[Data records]
>>>>>

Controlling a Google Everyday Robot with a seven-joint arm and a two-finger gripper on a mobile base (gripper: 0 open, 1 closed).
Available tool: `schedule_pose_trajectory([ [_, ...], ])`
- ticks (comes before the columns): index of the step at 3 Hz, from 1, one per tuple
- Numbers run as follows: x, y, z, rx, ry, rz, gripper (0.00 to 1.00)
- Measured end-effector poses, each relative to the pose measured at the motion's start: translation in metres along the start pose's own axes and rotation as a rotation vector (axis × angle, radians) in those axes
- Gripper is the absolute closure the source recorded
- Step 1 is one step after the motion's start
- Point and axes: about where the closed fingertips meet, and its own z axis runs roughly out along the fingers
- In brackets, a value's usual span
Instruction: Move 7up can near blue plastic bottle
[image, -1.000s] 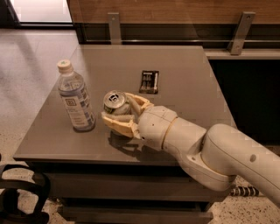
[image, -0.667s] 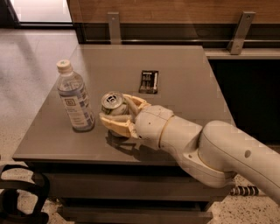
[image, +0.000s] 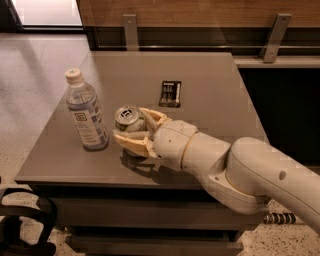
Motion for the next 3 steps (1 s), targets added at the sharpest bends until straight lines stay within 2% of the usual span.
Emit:
schedule_pose_trajectory([
  [1, -0.0008, 0.0013, 0.0010, -0.003, 0.000, -0.002, 0.39],
  [2, -0.0019, 0.0031, 0.0024, -0.007, -0.001, -0.004, 0.08],
  [3, -0.0024, 0.0039, 0.0030, -0.008, -0.001, -0.005, 0.00],
])
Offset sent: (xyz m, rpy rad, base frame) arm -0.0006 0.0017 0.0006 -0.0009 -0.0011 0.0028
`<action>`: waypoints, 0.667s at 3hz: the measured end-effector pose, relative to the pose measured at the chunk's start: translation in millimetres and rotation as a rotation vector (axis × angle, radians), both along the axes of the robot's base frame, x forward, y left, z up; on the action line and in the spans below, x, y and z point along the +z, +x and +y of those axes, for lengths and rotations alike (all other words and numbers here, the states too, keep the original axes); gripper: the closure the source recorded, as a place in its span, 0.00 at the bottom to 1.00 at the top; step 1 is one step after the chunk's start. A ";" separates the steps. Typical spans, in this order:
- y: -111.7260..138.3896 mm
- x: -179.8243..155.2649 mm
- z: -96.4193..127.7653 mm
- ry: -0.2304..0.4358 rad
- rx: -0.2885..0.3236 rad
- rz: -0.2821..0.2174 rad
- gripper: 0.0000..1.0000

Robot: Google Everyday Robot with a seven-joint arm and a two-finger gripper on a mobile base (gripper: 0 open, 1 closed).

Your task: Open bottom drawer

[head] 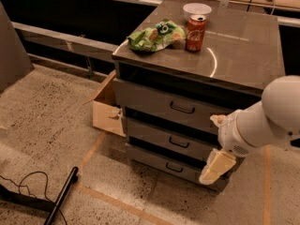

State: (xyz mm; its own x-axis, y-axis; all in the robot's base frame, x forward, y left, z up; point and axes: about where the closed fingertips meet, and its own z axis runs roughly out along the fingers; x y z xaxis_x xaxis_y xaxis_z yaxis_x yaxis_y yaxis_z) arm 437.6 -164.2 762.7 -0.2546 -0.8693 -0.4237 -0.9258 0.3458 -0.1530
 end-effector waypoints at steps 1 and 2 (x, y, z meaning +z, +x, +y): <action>15.3 -82.5 17.3 0.063 -0.011 0.031 0.00; 26.8 -95.8 18.5 0.087 -0.031 0.013 0.00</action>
Offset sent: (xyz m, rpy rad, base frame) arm 0.0116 0.0144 -0.0692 0.0524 0.0258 -0.0064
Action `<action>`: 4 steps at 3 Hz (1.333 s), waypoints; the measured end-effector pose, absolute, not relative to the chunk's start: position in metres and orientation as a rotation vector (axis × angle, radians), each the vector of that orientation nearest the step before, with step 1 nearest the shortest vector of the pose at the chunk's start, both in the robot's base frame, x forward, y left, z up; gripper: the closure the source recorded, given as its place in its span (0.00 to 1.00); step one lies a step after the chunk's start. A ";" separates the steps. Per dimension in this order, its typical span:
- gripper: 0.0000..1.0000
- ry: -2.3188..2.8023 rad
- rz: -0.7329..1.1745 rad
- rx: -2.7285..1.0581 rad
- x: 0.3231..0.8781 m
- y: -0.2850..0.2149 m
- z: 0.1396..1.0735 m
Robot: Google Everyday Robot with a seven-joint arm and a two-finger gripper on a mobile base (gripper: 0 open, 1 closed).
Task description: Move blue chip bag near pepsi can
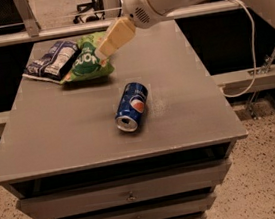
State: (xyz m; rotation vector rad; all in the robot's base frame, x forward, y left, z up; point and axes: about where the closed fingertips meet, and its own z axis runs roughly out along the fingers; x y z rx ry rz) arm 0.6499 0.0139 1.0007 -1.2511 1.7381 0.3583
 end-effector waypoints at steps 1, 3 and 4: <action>0.00 1.737 0.330 -1.195 0.673 0.037 0.978; 0.00 1.707 0.335 -1.144 0.729 0.079 0.947; 0.00 1.672 0.371 -1.212 0.741 0.109 0.940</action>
Offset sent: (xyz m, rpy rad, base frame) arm 0.0848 0.0541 -0.0612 0.0783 -0.0545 -0.1508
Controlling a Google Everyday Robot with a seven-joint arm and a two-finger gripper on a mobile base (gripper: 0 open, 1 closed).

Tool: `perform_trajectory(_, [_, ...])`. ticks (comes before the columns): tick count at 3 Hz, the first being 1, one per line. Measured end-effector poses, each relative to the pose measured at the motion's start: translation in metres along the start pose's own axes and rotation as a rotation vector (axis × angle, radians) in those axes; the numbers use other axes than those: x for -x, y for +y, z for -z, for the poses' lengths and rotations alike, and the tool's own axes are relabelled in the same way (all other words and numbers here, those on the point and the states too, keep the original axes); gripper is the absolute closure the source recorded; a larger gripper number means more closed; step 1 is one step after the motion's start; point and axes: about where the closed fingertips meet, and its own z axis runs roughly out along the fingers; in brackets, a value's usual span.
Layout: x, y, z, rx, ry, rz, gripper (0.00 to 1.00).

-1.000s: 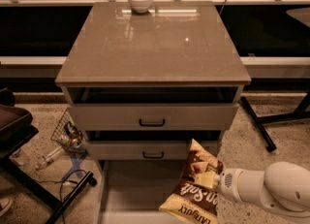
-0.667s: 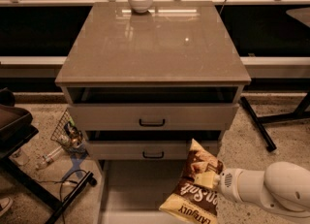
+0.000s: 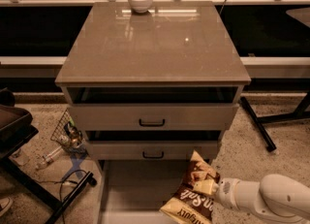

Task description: Place brown chip bag into bottom drawer

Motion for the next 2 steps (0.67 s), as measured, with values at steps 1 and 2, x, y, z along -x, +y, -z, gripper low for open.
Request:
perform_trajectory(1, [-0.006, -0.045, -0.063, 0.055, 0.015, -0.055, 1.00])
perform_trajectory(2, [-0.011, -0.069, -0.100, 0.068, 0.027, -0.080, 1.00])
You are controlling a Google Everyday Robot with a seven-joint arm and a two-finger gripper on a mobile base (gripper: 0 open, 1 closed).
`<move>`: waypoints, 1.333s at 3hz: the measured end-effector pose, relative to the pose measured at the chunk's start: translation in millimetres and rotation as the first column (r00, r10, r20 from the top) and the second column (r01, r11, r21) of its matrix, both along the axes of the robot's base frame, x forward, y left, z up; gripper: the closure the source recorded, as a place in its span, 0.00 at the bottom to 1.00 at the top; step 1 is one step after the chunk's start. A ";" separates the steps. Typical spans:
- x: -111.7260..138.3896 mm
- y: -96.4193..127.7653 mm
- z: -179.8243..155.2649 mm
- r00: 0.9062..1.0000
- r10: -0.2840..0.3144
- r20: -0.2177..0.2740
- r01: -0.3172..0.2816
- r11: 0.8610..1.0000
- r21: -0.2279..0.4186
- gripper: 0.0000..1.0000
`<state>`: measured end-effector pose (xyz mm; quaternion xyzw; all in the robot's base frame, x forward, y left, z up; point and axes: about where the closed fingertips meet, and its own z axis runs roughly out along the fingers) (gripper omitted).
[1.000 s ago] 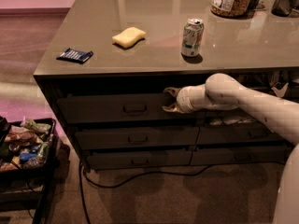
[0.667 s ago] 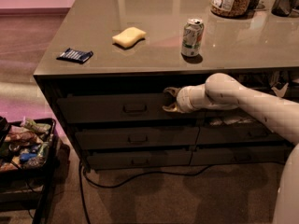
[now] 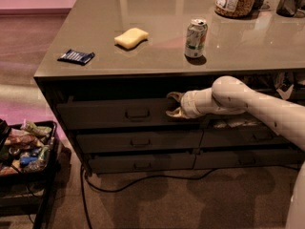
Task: Open top drawer
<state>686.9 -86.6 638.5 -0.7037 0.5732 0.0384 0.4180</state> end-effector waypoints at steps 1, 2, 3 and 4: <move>0.0 0.0 2.7 1.000 0.000 0.000 0.000 1.000 0.000 0.73; -11.7 1.5 6.3 0.999 0.042 -0.018 -0.042 0.999 0.000 0.74; -35.3 4.5 14.7 0.994 0.104 -0.039 -0.104 0.995 0.010 0.74; -63.1 5.6 20.7 0.984 0.167 -0.066 -0.165 0.986 0.035 0.71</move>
Offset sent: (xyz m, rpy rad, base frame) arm -0.0550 0.0013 0.0216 -0.0054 0.0719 0.1693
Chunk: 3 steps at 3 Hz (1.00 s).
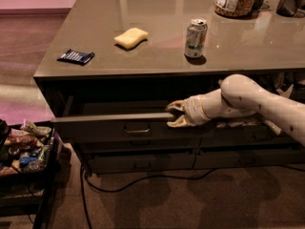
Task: Open top drawer
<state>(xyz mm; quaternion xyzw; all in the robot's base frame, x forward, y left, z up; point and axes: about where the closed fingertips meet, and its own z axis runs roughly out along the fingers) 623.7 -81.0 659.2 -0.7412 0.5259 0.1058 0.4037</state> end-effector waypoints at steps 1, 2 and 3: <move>-24.3 -1.0 1.6 0.998 0.052 -0.041 -0.051 0.998 0.036 0.69; -40.4 0.0 0.5 0.992 0.094 -0.079 -0.089 0.994 0.062 0.68; -56.4 0.3 -1.3 0.982 0.133 -0.133 -0.122 0.988 0.091 0.65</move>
Offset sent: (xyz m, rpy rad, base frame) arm -0.0603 -0.0034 0.0015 0.0863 0.1325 0.1386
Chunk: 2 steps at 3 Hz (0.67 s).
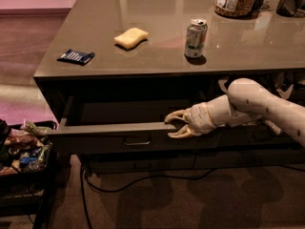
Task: Open top drawer
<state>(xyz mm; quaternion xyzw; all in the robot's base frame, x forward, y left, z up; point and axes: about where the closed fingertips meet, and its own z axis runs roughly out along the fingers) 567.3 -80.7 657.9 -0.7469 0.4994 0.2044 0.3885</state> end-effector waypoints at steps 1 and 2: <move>-0.6 -2.1 1.3 1.000 0.000 0.000 0.000 1.000 0.000 0.63; -13.4 -2.7 -0.6 0.997 0.022 -0.076 -0.022 1.000 0.000 0.63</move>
Offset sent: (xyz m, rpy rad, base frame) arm -0.0338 -0.0087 0.0002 -0.0033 0.1993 0.0502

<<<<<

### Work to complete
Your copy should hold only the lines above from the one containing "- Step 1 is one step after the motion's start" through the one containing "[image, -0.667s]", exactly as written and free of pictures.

### Finished exercise
- Step 1 is one step after the motion's start
- Point and axes: about where the closed fingertips meet, and its own z axis runs roughly out along the fingers
- In brackets, a value's usual span
Instruction: Move 7up can near blue plastic bottle
[image, -1.000s] 
[image, -0.667s] 

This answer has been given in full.